» **The problem**:
Search the data below for the string "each" and copy all lines where it shows up.

======== Recorded data ========

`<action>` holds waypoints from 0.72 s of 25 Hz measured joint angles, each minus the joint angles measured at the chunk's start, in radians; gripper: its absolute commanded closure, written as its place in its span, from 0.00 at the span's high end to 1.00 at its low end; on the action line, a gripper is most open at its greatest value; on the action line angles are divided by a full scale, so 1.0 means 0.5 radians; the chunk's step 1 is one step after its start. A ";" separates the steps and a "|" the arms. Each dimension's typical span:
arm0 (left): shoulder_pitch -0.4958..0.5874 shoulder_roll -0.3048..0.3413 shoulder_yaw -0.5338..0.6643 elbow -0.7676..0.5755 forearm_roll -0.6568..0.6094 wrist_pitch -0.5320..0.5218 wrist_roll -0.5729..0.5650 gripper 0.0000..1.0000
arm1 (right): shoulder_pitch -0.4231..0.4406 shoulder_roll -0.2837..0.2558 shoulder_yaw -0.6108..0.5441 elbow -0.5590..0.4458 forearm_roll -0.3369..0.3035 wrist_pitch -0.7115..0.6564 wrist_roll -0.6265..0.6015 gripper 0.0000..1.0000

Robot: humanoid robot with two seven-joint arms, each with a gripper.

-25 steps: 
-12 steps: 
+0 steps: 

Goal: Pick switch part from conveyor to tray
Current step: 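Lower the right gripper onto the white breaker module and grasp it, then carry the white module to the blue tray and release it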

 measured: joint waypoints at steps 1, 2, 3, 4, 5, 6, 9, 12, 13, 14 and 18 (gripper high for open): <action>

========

» **Result of this exercise**:
`<action>` holds waypoints from 0.72 s of 25 Hz measured joint angles, each minus the joint angles measured at the chunk's start, in radians; gripper: its absolute commanded closure, written as its place in its span, from 0.00 at the span's high end to 1.00 at its low end; on the action line, a gripper is most open at its greatest value; on the action line angles are divided by a full scale, so 1.0 means 0.5 radians; the chunk's step 1 is one step after its start. A ";" separates the steps and a "|" the arms. Each dimension's typical span:
Robot: humanoid robot with two seven-joint arms, each with a gripper.

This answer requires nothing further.